Differences between test.dst of Context-aware dataset and Docrepair dataset

Dear authors,

Thank you for publishing your code and data. It was organized well and convenient to follow. 👍

I have trained a sentence-level Transformer using context-agnostic training data and successfully reproduced the BLEU score (33.91 in emnlp2019 paper) on context-aware test set (remove bpe and '_eos', lowercase, 4 segments as a long sentence).

But I found that the "test.dst" in Docrepair dataset is different with "test.ru" in Contest-aware dataset.

The first line in "test.dst" in Docrepair dataset:

вчера ночью кто-то вломился в мой дом и украл эту урод `скую футболку . _eos да ... _eos я не верю в это . _eos она слишком свободная на мне , чувак .

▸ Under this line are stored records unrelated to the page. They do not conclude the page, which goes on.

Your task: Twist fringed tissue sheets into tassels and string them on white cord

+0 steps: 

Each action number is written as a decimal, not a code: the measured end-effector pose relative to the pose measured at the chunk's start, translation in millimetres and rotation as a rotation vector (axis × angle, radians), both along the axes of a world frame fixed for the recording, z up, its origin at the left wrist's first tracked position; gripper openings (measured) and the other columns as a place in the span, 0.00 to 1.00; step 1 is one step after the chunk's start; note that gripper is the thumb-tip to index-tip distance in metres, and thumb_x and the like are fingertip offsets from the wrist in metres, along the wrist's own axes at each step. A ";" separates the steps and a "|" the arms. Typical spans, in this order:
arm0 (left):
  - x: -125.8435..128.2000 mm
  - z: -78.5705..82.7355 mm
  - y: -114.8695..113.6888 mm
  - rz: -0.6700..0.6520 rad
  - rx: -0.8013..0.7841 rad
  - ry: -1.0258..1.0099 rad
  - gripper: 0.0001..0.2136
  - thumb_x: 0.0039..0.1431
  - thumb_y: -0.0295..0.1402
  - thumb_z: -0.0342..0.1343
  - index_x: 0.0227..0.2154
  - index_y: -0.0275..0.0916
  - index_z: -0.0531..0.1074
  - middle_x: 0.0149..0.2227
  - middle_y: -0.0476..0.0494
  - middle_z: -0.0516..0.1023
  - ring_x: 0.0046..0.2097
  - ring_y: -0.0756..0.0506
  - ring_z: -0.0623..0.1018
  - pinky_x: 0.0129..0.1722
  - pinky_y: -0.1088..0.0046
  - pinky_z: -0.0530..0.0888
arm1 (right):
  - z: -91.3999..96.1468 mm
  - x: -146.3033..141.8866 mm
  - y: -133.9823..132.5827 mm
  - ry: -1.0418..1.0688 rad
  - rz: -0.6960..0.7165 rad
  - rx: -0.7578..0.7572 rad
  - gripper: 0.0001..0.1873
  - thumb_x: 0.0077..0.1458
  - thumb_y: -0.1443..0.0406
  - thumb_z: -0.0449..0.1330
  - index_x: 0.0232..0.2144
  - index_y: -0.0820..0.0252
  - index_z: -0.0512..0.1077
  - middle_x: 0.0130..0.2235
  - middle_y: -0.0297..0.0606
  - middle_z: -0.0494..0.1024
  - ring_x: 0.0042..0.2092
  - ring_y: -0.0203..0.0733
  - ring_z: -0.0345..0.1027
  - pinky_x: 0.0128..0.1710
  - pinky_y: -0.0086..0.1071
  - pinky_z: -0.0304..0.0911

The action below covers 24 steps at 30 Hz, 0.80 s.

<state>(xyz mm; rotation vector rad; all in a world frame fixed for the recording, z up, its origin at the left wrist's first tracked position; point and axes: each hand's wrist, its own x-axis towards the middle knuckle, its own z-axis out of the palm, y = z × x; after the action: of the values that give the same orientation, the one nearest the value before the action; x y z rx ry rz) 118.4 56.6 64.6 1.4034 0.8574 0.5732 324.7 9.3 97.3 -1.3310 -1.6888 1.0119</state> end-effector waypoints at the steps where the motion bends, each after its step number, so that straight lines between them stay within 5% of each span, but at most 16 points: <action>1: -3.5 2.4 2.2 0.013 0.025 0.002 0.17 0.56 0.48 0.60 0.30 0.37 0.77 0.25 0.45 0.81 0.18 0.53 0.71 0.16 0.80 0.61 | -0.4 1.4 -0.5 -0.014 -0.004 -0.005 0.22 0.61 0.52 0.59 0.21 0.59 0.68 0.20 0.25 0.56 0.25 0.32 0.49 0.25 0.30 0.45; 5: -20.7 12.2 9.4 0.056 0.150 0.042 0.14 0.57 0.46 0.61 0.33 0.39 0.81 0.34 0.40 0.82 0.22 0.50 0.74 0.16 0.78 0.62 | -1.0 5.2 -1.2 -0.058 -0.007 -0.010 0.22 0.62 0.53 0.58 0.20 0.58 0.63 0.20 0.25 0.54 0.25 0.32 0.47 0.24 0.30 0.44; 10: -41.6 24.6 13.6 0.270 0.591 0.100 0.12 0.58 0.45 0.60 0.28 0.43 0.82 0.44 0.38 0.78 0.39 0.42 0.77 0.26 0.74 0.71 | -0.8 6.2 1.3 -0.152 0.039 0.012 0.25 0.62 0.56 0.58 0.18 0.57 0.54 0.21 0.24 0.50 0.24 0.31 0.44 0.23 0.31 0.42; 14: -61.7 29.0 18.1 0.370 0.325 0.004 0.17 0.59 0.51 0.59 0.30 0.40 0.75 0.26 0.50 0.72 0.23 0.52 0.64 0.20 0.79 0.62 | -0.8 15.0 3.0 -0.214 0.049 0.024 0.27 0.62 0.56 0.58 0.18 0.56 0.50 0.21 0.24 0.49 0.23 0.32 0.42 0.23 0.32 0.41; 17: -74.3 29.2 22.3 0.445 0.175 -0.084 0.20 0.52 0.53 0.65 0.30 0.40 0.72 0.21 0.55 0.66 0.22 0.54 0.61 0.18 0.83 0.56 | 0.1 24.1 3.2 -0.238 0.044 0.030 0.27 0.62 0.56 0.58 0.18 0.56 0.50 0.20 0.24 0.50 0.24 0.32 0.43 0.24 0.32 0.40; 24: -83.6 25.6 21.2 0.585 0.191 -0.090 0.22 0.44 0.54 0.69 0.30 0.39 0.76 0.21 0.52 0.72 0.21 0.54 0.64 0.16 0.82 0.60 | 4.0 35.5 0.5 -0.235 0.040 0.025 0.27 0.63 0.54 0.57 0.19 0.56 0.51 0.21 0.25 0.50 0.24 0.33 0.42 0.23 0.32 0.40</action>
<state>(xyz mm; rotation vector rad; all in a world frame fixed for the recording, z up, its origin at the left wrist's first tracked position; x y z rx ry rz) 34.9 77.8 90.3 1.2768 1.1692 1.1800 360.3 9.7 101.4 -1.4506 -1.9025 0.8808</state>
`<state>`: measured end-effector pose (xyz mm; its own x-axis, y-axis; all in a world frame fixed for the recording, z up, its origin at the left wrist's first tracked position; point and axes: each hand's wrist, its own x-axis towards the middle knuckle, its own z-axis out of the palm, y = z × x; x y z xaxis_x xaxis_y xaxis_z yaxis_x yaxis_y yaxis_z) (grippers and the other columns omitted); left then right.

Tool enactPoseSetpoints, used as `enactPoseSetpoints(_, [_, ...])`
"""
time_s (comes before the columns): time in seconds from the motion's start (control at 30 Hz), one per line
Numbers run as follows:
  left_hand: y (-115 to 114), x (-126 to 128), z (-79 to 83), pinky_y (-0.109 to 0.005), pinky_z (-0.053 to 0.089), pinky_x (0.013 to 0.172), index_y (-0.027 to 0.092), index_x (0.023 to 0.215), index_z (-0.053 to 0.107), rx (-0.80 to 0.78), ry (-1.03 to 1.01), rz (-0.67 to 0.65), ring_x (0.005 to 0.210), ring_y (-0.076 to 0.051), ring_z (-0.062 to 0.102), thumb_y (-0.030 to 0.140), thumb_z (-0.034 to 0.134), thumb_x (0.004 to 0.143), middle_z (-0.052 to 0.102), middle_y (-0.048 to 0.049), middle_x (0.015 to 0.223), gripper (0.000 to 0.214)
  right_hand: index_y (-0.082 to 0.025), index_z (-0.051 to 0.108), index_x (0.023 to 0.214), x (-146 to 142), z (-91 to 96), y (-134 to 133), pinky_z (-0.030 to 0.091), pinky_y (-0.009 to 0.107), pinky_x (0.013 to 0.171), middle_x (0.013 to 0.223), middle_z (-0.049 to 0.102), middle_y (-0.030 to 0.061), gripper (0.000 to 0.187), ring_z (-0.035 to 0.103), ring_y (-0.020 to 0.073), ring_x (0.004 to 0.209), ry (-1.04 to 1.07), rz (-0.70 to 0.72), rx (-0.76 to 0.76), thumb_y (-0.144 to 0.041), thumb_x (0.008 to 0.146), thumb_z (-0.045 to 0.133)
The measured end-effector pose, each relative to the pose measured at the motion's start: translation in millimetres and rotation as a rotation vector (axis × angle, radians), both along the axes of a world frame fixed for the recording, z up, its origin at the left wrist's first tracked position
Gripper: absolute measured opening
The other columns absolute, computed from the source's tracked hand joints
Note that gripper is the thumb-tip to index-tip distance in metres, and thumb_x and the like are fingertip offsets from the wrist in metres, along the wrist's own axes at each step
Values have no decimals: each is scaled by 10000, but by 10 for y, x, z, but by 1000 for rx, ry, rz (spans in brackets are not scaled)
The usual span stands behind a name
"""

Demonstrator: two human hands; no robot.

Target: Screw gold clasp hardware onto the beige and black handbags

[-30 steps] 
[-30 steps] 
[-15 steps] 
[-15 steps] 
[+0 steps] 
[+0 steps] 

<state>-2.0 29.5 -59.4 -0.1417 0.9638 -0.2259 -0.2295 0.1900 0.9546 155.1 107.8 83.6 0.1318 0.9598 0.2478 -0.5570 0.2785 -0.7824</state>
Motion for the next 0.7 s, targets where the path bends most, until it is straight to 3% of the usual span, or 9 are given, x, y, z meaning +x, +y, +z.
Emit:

The first line in "test.ru" in Contest-aware dataset:

Вчера ночью кто-то вломился в мой дом и украл эту уродскую футболку . _eos Да ... _eos Я не верю в это . _eos Она слишком свободная на мне , чувак .

Except for lowercasing, "test.dst" in Docrepair dataset has many " `" splitting some token (e.g., "уродскую" in the first line).

I want to know that:

Which reference is correct?
Does Docrepair dataset have different tokenization with context-aware dataset?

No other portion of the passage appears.